WHAT TO DO
All of the data, from the first line to the last, should be reproduced without alteration.

** Opening DATASET EXCERPT block **

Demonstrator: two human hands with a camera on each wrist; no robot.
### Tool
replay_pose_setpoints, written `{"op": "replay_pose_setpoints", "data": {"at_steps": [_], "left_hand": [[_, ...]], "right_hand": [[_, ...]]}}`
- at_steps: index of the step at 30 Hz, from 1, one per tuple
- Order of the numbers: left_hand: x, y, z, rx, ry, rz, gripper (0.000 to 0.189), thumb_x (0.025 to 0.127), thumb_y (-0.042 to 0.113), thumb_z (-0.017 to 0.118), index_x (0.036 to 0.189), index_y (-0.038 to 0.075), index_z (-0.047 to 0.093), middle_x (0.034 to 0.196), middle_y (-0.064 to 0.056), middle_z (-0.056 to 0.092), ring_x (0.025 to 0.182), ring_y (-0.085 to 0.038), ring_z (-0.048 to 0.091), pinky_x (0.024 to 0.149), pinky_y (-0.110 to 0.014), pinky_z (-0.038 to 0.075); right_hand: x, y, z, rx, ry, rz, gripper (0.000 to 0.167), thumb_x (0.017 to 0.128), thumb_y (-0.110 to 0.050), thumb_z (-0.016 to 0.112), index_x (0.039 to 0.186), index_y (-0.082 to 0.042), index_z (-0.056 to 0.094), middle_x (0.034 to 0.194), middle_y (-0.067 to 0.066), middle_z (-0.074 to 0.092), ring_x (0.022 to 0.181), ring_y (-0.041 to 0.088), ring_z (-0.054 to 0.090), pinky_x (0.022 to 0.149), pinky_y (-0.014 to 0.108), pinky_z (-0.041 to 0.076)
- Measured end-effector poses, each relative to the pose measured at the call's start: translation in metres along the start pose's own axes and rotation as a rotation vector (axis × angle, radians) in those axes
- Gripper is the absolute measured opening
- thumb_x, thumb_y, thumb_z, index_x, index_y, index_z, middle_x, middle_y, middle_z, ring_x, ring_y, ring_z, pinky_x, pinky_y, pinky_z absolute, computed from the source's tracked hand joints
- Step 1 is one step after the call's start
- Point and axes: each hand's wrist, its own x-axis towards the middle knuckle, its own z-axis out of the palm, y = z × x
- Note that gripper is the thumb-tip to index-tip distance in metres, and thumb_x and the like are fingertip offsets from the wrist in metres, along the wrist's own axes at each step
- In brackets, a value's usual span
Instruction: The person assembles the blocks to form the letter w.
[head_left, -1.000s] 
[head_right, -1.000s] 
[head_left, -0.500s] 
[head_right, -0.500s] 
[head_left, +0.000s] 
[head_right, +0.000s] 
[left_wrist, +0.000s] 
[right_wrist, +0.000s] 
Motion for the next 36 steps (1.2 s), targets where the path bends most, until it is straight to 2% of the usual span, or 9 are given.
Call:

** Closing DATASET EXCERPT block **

TASK OUTPUT
Demonstrator: two human hands with a camera on each wrist; no robot.
### Tool
replay_pose_setpoints, written `{"op": "replay_pose_setpoints", "data": {"at_steps": [_], "left_hand": [[_, ...]], "right_hand": [[_, ...]]}}`
- at_steps: index of the step at 30 Hz, from 1, one per tuple
- Order of the numbers: left_hand: x, y, z, rx, ry, rz, gripper (0.000 to 0.189), thumb_x (0.025 to 0.127), thumb_y (-0.042 to 0.113), thumb_z (-0.017 to 0.118), index_x (0.036 to 0.189), index_y (-0.038 to 0.075), index_z (-0.047 to 0.093), middle_x (0.034 to 0.196), middle_y (-0.064 to 0.056), middle_z (-0.056 to 0.092), ring_x (0.025 to 0.182), ring_y (-0.085 to 0.038), ring_z (-0.048 to 0.091), pinky_x (0.024 to 0.149), pinky_y (-0.110 to 0.014), pinky_z (-0.038 to 0.075); right_hand: x, y, z, rx, ry, rz, gripper (0.000 to 0.167), thumb_x (0.017 to 0.128), thumb_y (-0.110 to 0.050), thumb_z (-0.016 to 0.112), index_x (0.039 to 0.186), index_y (-0.082 to 0.042), index_z (-0.056 to 0.094), middle_x (0.034 to 0.194), middle_y (-0.067 to 0.066), middle_z (-0.074 to 0.092), ring_x (0.022 to 0.181), ring_y (-0.041 to 0.088), ring_z (-0.054 to 0.090), pinky_x (0.022 to 0.149), pinky_y (-0.014 to 0.108), pinky_z (-0.041 to 0.076)
- Measured end-effector poses, each relative to the pose measured at the call's start: translation in metres along the start pose's own axes and rotation as a rotation vector (axis × angle, radians) in those axes
- Gripper is the absolute measured opening
- thumb_x, thumb_y, thumb_z, index_x, index_y, index_z, middle_x, middle_y, middle_z, ring_x, ring_y, ring_z, pinky_x, pinky_y, pinky_z absolute, computed from the source's tracked hand joints
- Step 1 is one step after the call's start
- Point and axes: each hand's wrist, its own x-axis towards the middle knuckle, its own z-axis out of the palm, y = z × x
- Note that gripper is the thumb-tip to index-tip distance in metres, and thumb_x and the like are fingertip offsets from the wrist in metres, along the wrist's own axes at each step
- In brackets, a value's usual span
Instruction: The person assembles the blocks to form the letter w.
[head_left, -1.000s] 
[head_right, -1.000s] 
[head_left, -0.500s] 
[head_right, -0.500s] 
[head_left, +0.000s] 
[head_right, +0.000s] 
[left_wrist, +0.000s] 
[right_wrist, +0.000s] 
Motion for the next 36 steps (1.2 s), targets where the path bends most, until it is straight to 2% of the usual span, or 9 are given.
Call:

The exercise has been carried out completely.